[[ Input data, beginning ]]
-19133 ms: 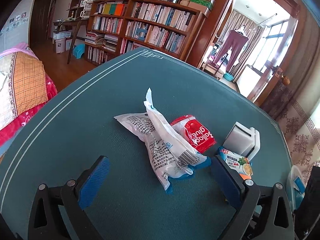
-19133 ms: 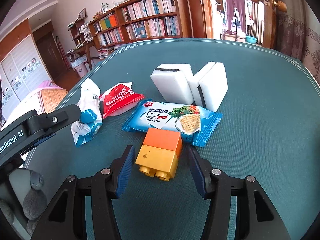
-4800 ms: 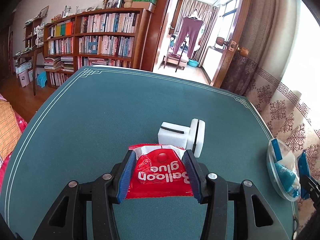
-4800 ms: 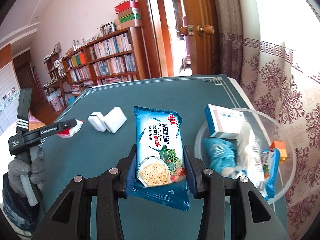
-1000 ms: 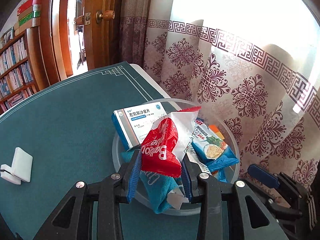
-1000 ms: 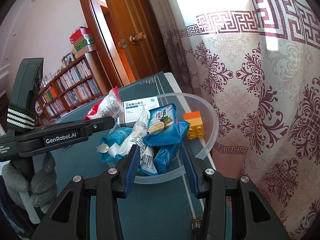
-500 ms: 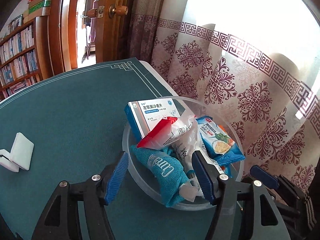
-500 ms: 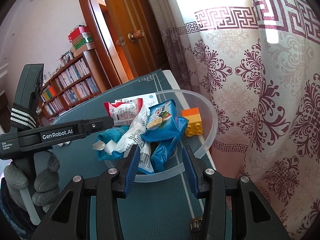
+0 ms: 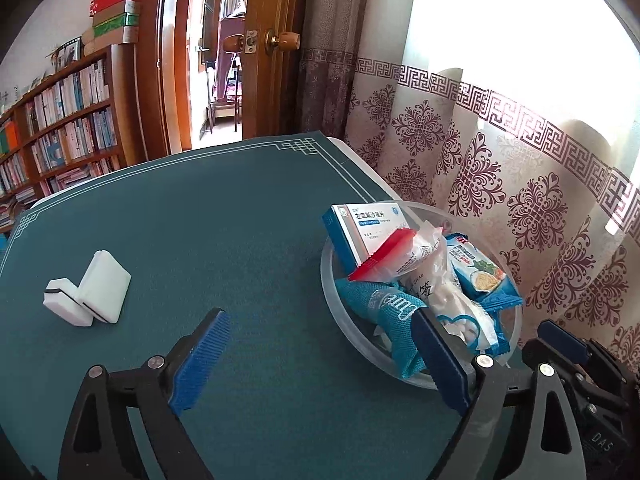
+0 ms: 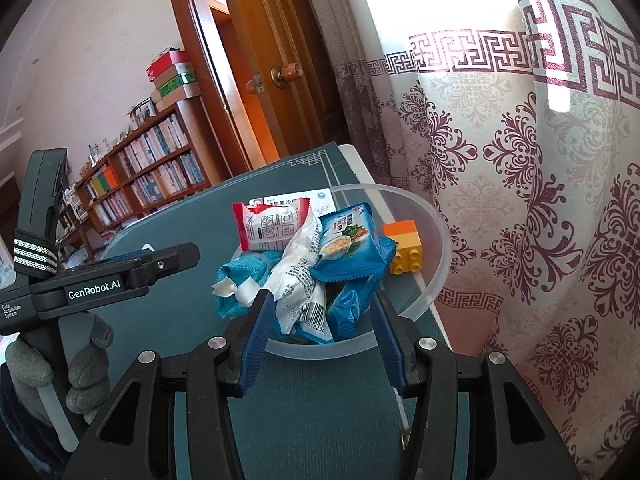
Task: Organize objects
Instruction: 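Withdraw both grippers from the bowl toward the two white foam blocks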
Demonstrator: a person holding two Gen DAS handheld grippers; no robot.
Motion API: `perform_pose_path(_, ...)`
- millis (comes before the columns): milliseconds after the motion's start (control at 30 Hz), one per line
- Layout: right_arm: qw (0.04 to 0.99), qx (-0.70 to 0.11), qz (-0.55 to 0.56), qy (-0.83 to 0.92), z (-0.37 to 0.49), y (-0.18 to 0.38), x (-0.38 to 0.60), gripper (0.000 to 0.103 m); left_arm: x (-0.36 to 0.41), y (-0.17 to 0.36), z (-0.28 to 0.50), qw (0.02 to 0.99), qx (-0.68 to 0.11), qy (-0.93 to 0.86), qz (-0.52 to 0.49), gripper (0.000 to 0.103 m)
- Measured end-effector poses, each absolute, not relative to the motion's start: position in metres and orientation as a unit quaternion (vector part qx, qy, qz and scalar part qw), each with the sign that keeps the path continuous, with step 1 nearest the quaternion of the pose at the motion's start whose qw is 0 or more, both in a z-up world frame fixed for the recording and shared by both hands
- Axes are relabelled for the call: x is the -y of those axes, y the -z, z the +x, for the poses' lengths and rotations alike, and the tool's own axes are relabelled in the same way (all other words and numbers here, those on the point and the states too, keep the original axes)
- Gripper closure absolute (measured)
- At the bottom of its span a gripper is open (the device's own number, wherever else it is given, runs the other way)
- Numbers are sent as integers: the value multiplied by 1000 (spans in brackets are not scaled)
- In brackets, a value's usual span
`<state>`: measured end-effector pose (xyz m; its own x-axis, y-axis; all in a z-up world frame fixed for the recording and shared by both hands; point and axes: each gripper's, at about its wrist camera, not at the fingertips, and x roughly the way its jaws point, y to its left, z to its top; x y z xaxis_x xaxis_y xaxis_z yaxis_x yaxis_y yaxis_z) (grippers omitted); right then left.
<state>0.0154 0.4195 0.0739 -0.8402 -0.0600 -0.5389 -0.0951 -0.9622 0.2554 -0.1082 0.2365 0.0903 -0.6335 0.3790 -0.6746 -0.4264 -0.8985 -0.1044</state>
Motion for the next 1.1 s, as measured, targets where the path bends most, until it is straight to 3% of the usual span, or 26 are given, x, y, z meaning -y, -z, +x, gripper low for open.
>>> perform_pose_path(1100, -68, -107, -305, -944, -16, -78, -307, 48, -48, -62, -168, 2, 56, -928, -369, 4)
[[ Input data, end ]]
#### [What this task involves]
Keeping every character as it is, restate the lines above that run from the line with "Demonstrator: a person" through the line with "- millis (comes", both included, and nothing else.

#### [Your solution]
Demonstrator: a person holding two Gen DAS handheld grippers; no robot.
Motion API: `perform_pose_path(_, ...)`
- millis (comes before the columns): milliseconds after the motion's start (control at 30 Hz), one per line

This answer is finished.